About Genevieve's Notes

Genevieve also invites you to create or edit shared notes, to augment ClinVar data. These notes are edited and stored in the GenNotes server, and are public domain.

  1. Why add notes?
  2. What information is in a note?
  3. How to add and edit notes

Why have notes?

Sometimes the database information for a reported effect is confusing or clearly incorrect. It might lack important details (e.g. "recessive or dominant?"). There might be literature that's helpful to know about. Notes are a simple supplement that help improve information about a variant.

Notes also create consensus. Notes are unified: there should only be one note for an effect, and everyone can see and edit the same note.

What information is in a note?

Each note relates to a reported effect. If a single variant is reported to have different effects, these should be different notes.

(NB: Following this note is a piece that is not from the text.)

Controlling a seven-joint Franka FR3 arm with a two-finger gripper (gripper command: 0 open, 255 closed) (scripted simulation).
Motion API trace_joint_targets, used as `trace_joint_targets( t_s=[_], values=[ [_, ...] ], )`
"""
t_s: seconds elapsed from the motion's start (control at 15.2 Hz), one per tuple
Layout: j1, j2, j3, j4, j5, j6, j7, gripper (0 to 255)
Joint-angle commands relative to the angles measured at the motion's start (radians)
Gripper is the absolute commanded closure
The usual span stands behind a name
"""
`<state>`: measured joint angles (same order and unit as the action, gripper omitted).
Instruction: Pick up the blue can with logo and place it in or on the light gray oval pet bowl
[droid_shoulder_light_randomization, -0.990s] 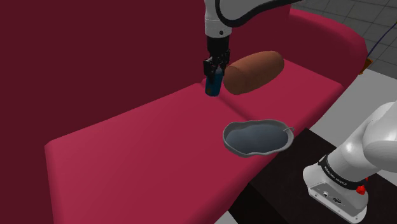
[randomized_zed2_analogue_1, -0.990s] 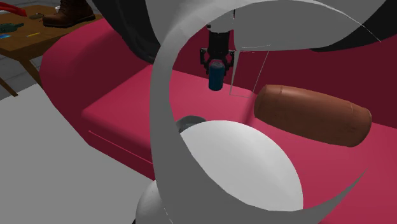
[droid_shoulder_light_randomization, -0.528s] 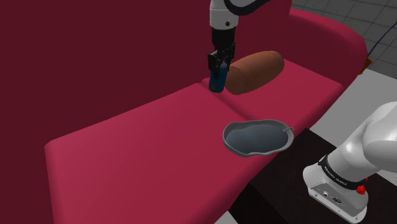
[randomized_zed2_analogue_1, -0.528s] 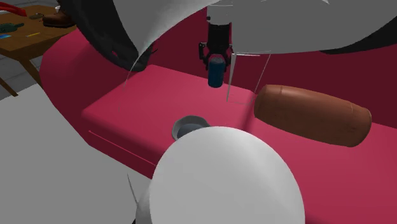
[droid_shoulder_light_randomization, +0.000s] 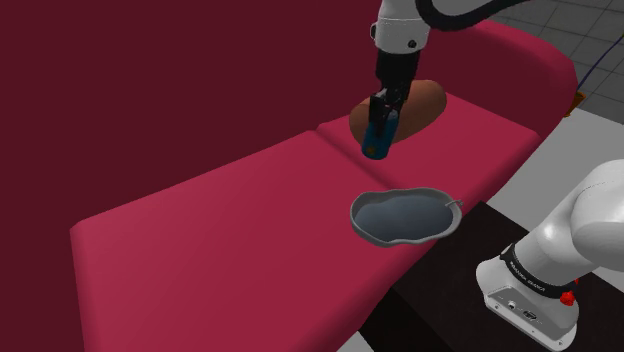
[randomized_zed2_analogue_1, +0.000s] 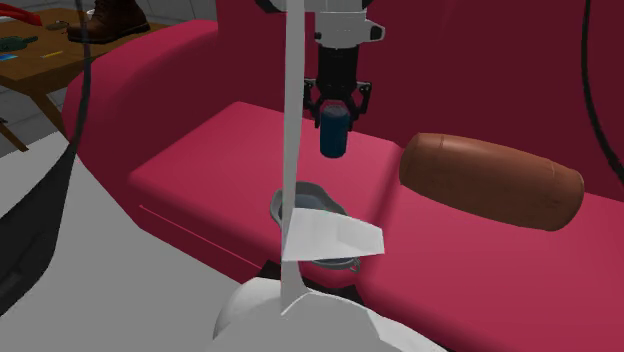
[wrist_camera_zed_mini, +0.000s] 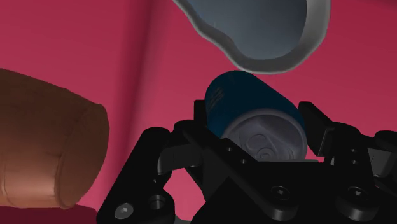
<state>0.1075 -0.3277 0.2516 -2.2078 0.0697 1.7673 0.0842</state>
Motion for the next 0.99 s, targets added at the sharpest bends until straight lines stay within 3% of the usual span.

Each note contains the following fields:

Name The name of the disease or trait. (required)

This might be identical to the condition name a ClinVar record has reported. If there is no "name" for an effect, this should be a brief description (e.g. "blue or gray eyes").

Category

Disease (default), Trait, or Other

The default is to classify a new effect as a "disease", but some effects are not considered diseases.

In reports this note field isn't separately reported. It affects how the "name" field is displayed (i.e. as a "disease" or "trait").

Inheritance

Dominant, Recessive, Additive, or Unknown or Other (Default)

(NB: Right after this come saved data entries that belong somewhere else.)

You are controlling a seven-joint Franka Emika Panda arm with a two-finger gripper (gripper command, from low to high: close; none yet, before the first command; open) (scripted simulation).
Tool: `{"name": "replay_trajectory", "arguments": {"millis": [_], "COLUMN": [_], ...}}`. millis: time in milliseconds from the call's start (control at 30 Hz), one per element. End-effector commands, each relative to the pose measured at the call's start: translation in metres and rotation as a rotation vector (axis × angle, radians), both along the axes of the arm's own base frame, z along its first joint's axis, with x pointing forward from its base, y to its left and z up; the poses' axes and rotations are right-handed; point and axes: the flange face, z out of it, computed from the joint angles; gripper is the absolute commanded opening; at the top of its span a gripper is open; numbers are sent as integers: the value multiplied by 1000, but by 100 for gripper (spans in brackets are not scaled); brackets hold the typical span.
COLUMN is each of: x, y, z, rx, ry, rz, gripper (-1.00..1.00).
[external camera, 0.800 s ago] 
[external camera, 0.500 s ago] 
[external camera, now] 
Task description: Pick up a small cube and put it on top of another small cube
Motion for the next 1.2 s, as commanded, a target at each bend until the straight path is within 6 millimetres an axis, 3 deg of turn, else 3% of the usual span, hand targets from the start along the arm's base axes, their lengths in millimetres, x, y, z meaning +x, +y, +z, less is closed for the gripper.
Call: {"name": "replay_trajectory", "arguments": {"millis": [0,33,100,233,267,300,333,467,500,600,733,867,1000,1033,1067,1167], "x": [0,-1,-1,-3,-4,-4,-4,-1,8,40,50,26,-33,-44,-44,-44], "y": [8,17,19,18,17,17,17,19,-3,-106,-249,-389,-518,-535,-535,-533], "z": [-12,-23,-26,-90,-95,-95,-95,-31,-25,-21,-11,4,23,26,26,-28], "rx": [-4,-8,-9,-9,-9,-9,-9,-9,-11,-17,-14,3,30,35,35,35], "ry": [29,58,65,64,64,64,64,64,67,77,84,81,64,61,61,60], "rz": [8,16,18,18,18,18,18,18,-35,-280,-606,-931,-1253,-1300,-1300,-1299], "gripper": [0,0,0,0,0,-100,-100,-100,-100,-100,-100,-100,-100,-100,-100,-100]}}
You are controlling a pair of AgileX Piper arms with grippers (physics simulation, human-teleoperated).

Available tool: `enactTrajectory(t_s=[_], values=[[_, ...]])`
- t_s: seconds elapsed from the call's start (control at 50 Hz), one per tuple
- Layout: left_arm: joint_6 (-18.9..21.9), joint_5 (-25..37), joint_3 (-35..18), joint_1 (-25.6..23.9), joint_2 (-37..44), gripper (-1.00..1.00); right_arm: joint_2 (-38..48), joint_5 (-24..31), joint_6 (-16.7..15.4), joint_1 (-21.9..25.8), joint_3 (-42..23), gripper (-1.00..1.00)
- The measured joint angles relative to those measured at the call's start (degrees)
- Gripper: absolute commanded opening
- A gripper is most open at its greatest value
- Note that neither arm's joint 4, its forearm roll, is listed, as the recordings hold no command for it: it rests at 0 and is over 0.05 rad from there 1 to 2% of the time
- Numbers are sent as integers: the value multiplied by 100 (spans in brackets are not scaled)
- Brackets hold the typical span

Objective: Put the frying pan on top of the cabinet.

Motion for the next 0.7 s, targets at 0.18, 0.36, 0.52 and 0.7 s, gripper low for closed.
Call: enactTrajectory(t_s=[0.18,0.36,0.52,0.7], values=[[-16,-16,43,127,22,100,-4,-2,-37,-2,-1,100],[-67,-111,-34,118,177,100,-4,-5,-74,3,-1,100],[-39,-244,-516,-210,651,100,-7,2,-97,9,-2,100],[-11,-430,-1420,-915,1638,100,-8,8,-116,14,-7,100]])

A dominant effect impacts all carriers. A recessive effect only occurs when all copies of the gene are affected (e.g. if someone is "homozygous"). X-linked diseases should be classified as recessive. An "additive" effect impacts all carriers, but the effect is stronger when both copies of the gene are affected.

Significance

Causal (default), Risk factor, or Protective

The default ("causal") describes effects that are typically considered hereditary genetic diseases, i.e. "this variant causes this disease". If a reported effect is instead a small or moderate increased risk, it's a "risk factor". A reported effect that decreases risk is "protective".

Evidence

Well-established, Reported (default), Contradicted

This category describes the strength of evidence for this effect. All effects are, by default, "reported". If an effect is clearly not true, then it may be re-classified as "contradicted". On the other hand, if an effect is clearly validated through numerous publications or reporting sources, it may be re-classified as "well-established".

ClinVar records

ClinVar records related to this reported effect. (optional)

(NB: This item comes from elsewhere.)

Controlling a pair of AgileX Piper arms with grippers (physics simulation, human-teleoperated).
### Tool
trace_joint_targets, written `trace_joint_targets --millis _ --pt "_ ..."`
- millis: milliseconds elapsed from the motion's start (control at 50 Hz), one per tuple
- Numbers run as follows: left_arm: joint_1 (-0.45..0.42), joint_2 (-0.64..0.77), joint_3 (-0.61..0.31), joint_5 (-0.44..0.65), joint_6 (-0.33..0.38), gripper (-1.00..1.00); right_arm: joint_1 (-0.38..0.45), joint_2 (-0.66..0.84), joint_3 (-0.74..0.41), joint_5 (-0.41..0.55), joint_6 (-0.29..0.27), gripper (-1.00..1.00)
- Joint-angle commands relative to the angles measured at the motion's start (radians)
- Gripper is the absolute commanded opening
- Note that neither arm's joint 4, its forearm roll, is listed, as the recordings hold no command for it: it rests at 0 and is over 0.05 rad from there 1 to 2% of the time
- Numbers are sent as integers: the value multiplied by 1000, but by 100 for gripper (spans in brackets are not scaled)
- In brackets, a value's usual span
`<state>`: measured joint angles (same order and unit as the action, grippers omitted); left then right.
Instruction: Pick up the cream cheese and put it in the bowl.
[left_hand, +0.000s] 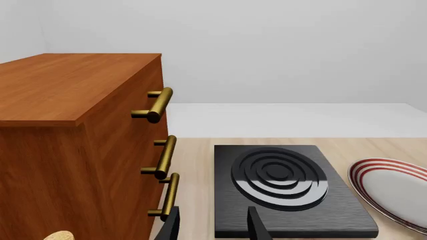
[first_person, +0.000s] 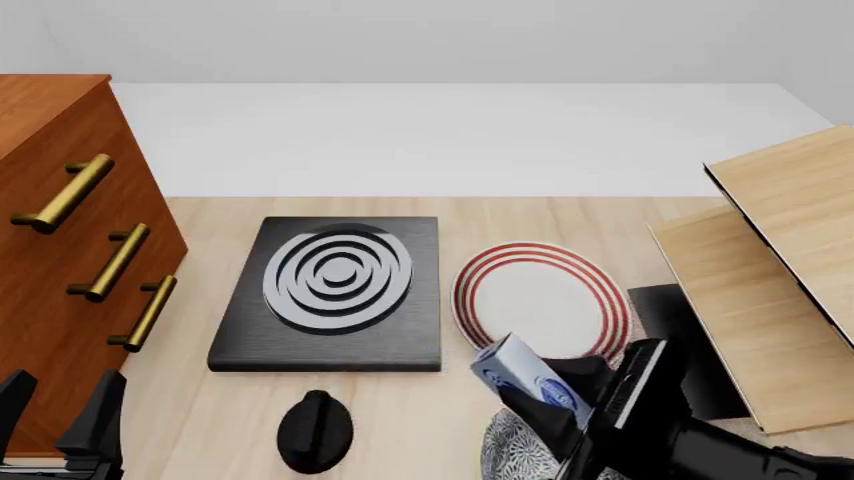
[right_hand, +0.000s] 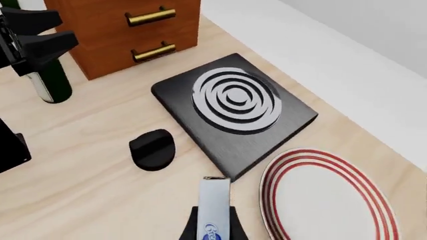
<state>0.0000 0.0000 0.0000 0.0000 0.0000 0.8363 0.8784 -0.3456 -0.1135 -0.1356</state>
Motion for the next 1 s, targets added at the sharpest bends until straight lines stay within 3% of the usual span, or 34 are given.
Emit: trace_joint_targets --millis 20,500,780,1000 --pt "0 0 0 0 0 100 -37 -17 64 -44 34 -100" --pt "0 0 0 0 0 100 -70 -13 203 -164 99 -100" --pt "0 0 0 0 0 100 -73 65 250 -262 120 -100" --pt "0 0 0 0 0 100 -77 173 290 -392 135 -100"
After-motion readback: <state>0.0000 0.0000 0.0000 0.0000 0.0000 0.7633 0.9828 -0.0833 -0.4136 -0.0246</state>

All ClinVar records for this variant that relate to this reported effect.

Notes

Additional notes about the effect. (optional)

A Markdown-formatted free text field to add more information. For effects re-classified as "well-established" or "contradicted", this section would typically contain an explanation for this re-classification.

How to add and edit notes

To edit notes on GenNotes:

  1. Create a GenNotes account.
  2. Go to a genome report.
  3. Click "Add effect notes to GenNotes" (if a variant doesn't already have a note), or "View/edit on GenNotes" (if it does).

After a note is created or edited in GenNotes, you can reload a Genevieve report to see the updated information. You can also find more information within GenNotes, including the username associated with an edit, and historic versions of a note (like a wiki).

Note-taking tips

Defaults values are good. If you're not sure what to pick, the default is a safe choice. Almost every field has a default value.

It's fine to skip the text notes. For example, you might just want to note whether a reported effect is dominant or recessive.